*Material for this exercise*:
= Beginning of Section =
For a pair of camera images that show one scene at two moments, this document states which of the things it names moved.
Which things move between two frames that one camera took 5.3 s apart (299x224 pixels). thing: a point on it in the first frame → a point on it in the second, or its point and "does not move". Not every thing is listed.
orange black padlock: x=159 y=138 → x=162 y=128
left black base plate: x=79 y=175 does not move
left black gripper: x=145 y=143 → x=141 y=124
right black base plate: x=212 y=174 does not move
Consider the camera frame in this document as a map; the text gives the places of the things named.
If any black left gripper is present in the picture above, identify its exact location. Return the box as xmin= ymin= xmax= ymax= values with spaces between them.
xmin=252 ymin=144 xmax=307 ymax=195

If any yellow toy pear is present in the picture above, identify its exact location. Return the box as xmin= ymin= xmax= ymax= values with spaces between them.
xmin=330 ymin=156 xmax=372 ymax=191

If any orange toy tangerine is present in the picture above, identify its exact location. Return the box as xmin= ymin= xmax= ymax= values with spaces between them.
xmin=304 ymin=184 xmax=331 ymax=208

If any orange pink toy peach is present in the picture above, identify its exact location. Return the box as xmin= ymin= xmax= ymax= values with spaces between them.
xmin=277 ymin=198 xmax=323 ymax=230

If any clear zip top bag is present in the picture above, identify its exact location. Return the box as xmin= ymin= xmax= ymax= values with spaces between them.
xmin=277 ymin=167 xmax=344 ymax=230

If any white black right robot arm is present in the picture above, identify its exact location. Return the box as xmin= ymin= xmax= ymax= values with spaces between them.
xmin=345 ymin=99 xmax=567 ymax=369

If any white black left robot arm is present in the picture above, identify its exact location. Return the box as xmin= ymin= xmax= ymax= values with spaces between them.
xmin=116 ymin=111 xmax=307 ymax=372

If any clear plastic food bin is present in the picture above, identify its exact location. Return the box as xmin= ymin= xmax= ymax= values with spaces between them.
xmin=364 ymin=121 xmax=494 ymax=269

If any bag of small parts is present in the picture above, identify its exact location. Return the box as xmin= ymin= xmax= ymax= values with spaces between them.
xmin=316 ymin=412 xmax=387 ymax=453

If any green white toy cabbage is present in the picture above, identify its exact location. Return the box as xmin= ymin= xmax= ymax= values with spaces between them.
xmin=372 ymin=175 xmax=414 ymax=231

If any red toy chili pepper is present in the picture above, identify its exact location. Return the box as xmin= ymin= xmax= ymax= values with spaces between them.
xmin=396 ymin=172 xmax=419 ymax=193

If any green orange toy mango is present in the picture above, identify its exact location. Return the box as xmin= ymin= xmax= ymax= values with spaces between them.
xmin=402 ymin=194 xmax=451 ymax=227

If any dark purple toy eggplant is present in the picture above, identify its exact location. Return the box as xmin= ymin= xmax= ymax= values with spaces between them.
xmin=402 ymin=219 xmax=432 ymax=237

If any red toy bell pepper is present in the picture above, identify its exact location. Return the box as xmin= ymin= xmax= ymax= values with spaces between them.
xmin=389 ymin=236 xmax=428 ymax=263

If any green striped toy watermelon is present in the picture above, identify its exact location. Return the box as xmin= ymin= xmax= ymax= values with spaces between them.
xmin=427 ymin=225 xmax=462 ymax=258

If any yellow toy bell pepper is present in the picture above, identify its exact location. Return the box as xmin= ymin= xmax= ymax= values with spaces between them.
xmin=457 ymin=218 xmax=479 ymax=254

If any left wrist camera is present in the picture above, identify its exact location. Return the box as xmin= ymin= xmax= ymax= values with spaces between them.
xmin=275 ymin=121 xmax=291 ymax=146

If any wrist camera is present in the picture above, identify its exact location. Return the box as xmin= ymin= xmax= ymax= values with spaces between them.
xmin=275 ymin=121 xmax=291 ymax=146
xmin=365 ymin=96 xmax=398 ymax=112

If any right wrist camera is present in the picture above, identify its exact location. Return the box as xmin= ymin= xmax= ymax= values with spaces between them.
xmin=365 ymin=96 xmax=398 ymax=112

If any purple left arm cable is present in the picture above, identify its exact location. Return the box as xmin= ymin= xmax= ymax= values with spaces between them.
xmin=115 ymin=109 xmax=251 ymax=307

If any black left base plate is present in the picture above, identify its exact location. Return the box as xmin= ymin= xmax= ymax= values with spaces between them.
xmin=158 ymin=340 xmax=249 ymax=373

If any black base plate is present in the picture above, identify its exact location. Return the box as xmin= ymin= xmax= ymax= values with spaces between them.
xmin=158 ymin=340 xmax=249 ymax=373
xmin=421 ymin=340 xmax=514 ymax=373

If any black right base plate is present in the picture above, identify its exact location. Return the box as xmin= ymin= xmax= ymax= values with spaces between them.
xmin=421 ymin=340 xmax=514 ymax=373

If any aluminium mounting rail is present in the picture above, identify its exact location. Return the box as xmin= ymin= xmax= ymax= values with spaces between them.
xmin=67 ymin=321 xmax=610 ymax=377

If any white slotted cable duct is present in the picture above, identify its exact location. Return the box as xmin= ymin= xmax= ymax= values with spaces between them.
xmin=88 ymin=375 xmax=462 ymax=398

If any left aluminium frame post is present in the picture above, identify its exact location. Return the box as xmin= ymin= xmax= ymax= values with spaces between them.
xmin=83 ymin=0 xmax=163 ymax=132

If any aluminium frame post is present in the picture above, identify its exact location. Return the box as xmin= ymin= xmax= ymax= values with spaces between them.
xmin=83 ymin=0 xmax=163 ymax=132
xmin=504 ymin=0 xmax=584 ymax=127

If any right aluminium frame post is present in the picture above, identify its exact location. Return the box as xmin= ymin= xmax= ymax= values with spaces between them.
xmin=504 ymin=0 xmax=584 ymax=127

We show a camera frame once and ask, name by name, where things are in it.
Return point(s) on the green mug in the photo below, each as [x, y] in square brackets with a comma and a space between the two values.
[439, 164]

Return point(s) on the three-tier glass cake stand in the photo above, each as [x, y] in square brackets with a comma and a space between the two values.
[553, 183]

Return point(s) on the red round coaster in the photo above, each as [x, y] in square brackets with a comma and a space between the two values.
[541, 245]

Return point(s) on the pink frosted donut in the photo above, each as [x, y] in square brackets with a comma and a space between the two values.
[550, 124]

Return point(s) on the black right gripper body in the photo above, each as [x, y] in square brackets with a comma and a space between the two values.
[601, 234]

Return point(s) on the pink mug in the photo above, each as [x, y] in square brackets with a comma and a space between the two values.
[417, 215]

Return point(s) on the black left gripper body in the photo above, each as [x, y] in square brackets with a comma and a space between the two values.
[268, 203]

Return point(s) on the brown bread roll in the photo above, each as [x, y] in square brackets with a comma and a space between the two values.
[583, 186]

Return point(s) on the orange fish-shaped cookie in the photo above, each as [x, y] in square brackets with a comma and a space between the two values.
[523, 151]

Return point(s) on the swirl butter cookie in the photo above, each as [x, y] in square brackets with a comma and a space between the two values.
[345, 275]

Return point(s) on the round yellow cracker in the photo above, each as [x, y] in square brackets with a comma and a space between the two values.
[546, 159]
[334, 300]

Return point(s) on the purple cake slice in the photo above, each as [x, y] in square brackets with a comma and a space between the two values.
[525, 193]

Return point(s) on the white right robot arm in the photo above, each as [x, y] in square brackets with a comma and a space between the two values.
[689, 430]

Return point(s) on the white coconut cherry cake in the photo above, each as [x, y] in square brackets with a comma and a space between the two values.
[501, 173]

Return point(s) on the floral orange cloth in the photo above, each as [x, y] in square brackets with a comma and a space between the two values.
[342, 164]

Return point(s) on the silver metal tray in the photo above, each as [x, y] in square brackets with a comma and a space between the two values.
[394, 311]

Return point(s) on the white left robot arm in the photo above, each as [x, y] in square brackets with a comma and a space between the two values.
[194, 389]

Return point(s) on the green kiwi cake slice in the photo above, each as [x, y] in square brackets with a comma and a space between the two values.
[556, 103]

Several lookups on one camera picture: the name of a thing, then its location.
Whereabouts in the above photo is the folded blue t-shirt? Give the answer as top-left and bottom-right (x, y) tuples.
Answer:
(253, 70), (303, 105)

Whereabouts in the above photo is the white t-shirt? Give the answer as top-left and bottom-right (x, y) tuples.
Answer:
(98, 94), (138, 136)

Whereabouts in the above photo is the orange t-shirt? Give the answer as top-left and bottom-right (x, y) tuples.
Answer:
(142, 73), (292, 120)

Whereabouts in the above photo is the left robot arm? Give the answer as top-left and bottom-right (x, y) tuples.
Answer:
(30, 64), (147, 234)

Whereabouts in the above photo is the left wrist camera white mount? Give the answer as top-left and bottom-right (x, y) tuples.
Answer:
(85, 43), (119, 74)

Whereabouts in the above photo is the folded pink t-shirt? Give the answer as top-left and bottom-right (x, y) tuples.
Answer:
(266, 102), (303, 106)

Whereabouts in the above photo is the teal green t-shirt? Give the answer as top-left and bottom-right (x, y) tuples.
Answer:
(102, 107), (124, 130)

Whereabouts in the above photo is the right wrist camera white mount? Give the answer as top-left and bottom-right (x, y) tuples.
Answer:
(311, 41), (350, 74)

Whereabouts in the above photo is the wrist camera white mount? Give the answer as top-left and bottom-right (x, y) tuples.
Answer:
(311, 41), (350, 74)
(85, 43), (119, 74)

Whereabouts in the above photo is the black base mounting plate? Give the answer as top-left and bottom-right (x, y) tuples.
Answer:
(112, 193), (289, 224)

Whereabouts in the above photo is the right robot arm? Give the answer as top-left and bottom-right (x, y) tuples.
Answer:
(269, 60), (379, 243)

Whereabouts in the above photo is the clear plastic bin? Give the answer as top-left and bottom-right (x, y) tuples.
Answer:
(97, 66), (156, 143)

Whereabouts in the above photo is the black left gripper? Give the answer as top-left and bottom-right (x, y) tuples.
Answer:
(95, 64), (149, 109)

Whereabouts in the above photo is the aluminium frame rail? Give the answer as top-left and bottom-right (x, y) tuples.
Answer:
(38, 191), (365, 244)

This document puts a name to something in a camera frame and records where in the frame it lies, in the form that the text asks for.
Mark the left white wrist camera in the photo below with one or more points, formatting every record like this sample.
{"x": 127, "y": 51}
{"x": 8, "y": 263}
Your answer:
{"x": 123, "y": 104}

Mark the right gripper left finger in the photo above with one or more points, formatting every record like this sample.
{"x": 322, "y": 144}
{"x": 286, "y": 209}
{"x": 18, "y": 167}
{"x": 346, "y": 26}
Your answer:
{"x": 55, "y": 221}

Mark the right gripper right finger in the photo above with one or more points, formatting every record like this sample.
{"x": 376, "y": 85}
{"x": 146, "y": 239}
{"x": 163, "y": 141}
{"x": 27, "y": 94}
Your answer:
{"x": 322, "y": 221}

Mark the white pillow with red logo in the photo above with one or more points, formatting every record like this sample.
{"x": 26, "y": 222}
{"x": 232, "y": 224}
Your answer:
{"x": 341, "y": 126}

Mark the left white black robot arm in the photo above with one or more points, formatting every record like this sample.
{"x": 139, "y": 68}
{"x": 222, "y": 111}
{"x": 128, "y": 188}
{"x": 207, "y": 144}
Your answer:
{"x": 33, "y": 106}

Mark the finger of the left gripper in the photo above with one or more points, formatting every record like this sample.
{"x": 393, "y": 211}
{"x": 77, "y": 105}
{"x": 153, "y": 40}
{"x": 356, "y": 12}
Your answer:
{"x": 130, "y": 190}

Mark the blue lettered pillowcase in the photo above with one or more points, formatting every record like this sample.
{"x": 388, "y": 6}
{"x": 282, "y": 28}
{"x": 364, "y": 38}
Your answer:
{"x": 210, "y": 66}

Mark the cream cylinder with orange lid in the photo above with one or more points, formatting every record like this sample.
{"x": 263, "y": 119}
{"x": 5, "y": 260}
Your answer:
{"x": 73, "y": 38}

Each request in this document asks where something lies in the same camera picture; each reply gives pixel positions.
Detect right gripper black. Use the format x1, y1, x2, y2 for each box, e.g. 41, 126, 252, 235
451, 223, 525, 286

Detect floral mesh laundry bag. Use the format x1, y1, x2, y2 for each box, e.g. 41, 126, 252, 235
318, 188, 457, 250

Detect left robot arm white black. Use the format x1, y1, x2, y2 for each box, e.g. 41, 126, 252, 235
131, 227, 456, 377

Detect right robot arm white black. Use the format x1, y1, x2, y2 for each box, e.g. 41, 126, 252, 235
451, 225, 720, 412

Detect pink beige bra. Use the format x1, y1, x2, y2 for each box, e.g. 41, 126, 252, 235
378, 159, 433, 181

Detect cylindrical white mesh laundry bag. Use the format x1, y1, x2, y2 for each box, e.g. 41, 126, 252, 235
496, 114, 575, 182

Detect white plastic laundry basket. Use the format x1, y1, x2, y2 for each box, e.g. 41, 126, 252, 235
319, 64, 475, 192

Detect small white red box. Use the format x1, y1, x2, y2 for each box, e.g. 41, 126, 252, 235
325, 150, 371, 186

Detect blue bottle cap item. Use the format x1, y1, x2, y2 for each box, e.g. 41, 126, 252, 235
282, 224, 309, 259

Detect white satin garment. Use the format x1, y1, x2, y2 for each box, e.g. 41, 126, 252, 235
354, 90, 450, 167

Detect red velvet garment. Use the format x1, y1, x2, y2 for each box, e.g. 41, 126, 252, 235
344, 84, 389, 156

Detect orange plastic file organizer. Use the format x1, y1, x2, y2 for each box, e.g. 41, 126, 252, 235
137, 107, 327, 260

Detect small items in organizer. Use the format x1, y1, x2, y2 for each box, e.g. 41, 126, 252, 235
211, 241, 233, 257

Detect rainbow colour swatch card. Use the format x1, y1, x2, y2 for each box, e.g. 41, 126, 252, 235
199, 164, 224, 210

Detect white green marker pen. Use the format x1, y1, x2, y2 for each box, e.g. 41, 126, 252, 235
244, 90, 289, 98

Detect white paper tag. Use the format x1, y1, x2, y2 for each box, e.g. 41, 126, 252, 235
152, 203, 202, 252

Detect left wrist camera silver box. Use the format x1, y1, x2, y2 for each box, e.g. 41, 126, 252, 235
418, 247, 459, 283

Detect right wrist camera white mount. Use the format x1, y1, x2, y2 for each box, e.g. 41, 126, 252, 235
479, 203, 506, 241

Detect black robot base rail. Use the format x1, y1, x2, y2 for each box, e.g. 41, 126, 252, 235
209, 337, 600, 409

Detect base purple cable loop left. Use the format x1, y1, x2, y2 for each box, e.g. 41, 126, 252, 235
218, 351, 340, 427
= End of Section =
*Task item*:
The assignment is to restate, word for word, each line from the one containing "Detect pink beige" through the final line of the material above.

*Response to this exercise*:
Detect pink beige bra. Use the format x1, y1, x2, y2 for each box, e.g. 41, 126, 252, 235
378, 159, 433, 181

Detect cylindrical white mesh laundry bag. Use the format x1, y1, x2, y2 for each box, e.g. 41, 126, 252, 235
496, 114, 575, 182

Detect white plastic laundry basket. Use the format x1, y1, x2, y2 for each box, e.g. 41, 126, 252, 235
319, 64, 475, 192

Detect small white red box. Use the format x1, y1, x2, y2 for each box, e.g. 41, 126, 252, 235
325, 150, 371, 186

Detect blue bottle cap item. Use the format x1, y1, x2, y2 for each box, e.g. 41, 126, 252, 235
282, 224, 309, 259

Detect white satin garment. Use the format x1, y1, x2, y2 for each box, e.g. 41, 126, 252, 235
354, 90, 450, 167

Detect red velvet garment. Use the format x1, y1, x2, y2 for each box, e.g. 41, 126, 252, 235
344, 84, 389, 156

Detect orange plastic file organizer. Use the format x1, y1, x2, y2 for each box, e.g. 41, 126, 252, 235
137, 107, 327, 260

Detect small items in organizer. Use the format x1, y1, x2, y2 for each box, e.g. 41, 126, 252, 235
211, 241, 233, 257

Detect rainbow colour swatch card. Use the format x1, y1, x2, y2 for each box, e.g. 41, 126, 252, 235
199, 164, 224, 210

Detect white green marker pen. Use the format x1, y1, x2, y2 for each box, e.g. 41, 126, 252, 235
244, 90, 289, 98

Detect white paper tag. Use the format x1, y1, x2, y2 for each box, e.g. 41, 126, 252, 235
152, 203, 202, 252

Detect left wrist camera silver box. Use the format x1, y1, x2, y2 for each box, e.g. 41, 126, 252, 235
418, 247, 459, 283

Detect right wrist camera white mount. Use the format x1, y1, x2, y2 for each box, e.g. 41, 126, 252, 235
479, 203, 506, 241

Detect black robot base rail. Use the format x1, y1, x2, y2 for each box, e.g. 41, 126, 252, 235
209, 337, 600, 409

Detect base purple cable loop left. Use the format x1, y1, x2, y2 for each box, e.g. 41, 126, 252, 235
218, 351, 340, 427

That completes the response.